Good question. It is tough to get a routine down and just know that. We also use powerchart at my hospital (aka Cerner). First thing is first, add your patients to your list so they show up on the care compass. The care compass shows you upcoming tasks that need to be completed. This is useful but this isn't all you should look at. You can also see most recent orders/lab results here in Care Compass as "Nurse Review" it there. This is awesome because sometimes patients have been here for a week or more and it can be hard to filter through old/new orders.
Get your SBARs. Along with the SBAR, a lot of us night shifters use a separate sheet that we can quickly add Room #, Med Times (including if they need insulin, BP & HR to be closely reviewed for BP meds, etc), Procedures to plan for, K/Mag Sliding scale (Something we do at my hospital) and also charting check-offs. I've included a copy of my "cheat sheet" and I recommend if you want to use it to make your own or customize it! 🙂
Many other nurses simply fold their SBAR and on the back they write these things. So, it's complete preference.

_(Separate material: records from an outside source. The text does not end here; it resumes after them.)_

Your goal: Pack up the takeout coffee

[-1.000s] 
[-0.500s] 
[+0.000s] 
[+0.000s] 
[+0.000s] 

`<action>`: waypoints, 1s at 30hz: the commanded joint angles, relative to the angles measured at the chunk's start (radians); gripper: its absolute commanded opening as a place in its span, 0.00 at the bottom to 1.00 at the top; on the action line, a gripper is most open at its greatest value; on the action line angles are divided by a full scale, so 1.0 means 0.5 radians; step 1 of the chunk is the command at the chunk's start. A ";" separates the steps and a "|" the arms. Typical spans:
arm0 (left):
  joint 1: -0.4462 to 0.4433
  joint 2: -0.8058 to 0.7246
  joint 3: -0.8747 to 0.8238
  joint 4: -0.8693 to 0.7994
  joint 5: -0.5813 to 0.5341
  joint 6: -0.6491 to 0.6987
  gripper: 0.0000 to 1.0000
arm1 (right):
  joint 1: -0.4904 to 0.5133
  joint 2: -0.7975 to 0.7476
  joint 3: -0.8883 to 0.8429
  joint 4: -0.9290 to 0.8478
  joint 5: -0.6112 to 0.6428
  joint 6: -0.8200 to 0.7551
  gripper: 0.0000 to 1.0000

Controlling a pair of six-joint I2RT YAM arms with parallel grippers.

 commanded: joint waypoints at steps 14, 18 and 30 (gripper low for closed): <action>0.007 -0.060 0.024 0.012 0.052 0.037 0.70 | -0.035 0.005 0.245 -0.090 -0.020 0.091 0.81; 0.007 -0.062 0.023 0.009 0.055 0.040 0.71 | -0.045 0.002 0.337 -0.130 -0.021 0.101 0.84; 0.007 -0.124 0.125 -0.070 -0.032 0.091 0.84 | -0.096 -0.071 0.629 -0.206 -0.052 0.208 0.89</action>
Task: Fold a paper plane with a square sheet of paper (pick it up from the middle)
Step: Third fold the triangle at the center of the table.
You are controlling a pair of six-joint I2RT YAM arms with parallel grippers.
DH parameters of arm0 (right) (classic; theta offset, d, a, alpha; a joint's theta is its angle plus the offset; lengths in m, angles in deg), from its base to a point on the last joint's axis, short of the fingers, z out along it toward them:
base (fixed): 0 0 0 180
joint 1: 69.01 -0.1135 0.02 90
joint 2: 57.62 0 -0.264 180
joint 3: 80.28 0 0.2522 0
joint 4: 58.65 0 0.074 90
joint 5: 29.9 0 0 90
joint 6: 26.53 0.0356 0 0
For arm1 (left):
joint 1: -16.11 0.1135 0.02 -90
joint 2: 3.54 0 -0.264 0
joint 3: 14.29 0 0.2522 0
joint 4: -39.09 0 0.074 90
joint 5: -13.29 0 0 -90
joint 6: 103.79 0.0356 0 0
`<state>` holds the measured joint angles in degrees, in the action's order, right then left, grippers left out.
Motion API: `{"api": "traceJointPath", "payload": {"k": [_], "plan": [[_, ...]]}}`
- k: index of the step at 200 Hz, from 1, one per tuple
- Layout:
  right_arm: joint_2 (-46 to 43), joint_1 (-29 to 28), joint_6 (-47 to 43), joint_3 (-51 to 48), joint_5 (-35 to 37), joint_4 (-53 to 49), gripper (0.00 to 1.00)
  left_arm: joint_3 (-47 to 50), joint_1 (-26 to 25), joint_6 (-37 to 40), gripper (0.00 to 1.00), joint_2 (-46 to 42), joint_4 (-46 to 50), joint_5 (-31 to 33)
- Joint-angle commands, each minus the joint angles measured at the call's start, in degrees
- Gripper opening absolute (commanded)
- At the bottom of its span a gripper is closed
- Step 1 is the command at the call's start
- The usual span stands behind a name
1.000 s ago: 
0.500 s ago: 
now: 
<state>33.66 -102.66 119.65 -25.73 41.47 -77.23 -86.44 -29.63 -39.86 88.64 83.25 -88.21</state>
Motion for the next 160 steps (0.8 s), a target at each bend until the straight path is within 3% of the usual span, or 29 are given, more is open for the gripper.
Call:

Labs are important and procedures too but what is your patient here for? What should we focus on? These are what you should write down on your SBAR. For example, if your patient is here for CHF: What was there BNP on admission? Strict I&O, Wts... Are they on IV Lasix or PO? What did their CXR reveal on admission vs now? If the patient is here for CKD or AKI: What is there BUN or Creat? Is it coming down? Are they getting fluids or are they a dialysis patient? You may not see these patients because they are usually on tele! But as you move along, you will learn what to look for. In the meantime, ask your preceptor/instructor what THEY would look for?

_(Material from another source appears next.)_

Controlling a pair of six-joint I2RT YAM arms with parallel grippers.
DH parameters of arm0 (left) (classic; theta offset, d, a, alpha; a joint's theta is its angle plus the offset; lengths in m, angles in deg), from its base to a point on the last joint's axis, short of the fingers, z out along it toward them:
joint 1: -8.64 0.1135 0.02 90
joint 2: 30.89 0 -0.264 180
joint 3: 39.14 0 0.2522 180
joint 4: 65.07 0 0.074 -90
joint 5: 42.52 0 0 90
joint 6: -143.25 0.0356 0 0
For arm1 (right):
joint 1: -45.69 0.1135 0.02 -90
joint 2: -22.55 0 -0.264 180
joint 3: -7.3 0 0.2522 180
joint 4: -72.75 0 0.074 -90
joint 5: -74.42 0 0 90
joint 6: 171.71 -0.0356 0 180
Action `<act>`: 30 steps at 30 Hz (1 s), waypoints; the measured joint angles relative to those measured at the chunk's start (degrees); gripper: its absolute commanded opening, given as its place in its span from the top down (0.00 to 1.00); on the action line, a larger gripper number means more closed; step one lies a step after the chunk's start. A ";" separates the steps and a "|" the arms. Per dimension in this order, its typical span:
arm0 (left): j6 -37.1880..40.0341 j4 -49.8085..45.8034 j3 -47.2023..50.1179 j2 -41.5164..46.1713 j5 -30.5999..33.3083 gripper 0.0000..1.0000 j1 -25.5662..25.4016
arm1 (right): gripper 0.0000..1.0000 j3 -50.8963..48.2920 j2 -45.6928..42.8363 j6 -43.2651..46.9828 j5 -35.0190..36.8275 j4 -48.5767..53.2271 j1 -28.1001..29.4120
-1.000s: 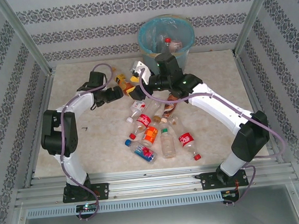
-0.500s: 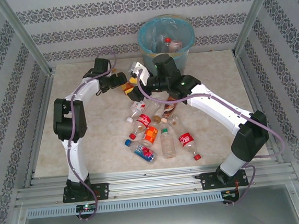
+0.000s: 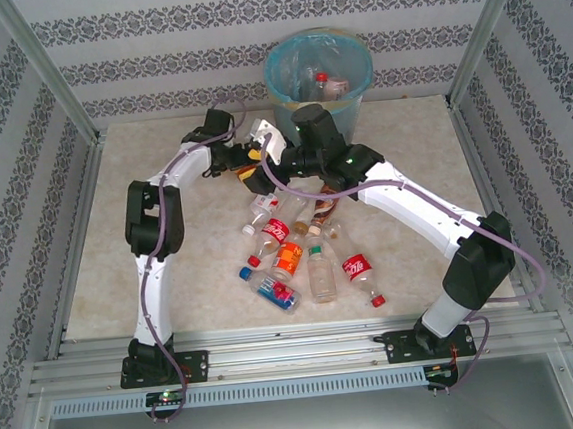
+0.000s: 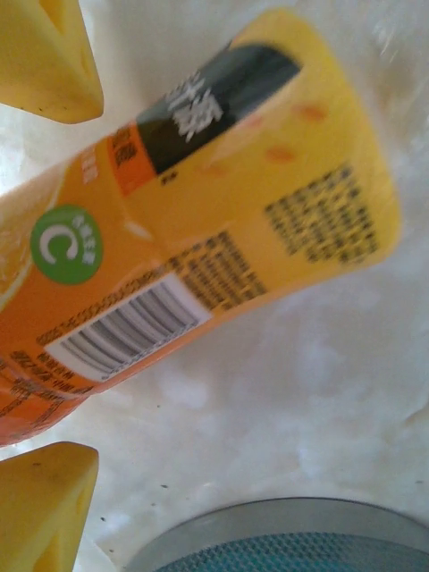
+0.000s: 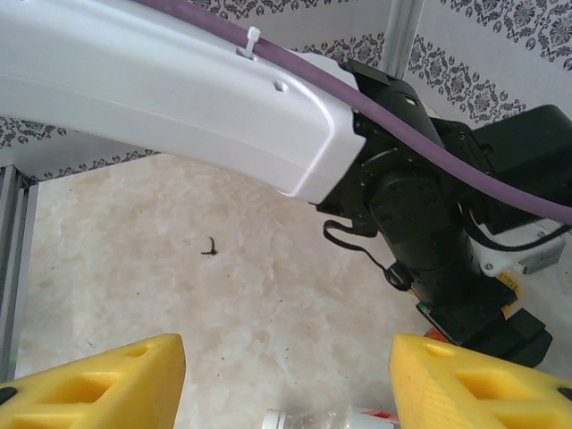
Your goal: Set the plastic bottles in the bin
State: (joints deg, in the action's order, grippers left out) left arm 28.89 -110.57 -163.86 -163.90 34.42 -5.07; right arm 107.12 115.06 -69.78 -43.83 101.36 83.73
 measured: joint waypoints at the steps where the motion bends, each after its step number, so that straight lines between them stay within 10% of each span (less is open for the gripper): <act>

By having a good picture you can kind of establish a POC (Plan of Care) for your day. It's a lot as we are essentially a coordinator for all of a single patient's care. What's the plan for discharge? That's also another thing to write down and have an idea of.
Usually, at night, I come in and review charts as much as I can so I have a good idea of what's going on with my patient and I develop a plan on my cheat sheet of what I need to do during the night. But, at any time... that can change. You may have to call rapid on a patient. Your patient may need an additional dressing change. There is so much you simply cannot plan for. So, do the best you can with knowing when meds are due (unless orders change), procedures, labs that we are monitoring closely, is there a change in labs, look for new issues with your patient.
After I develop a plan, I see the patient that needs me first, (High BP, pain, etc.) This is where prioritization comes into play! And you will learn this as you go. If I can assess during my medication pass, I do. If not, I come back. We have hourly rounding at our hospital, every 2 after 10 so I keep up with when I was last in a room to make sure I am checking on them frequently. For my sicker patients, I am rounding more frequently.
Just breathe. You are going to do fine. It takes time and some working out kinks to get a routine down. You cannot always fix or address everything and that's ok. Just keep your patients safe, provide the best care you can, and ALWAYS ask if you are not sure about something.
Sorry long-winded. 😄 Have a good one!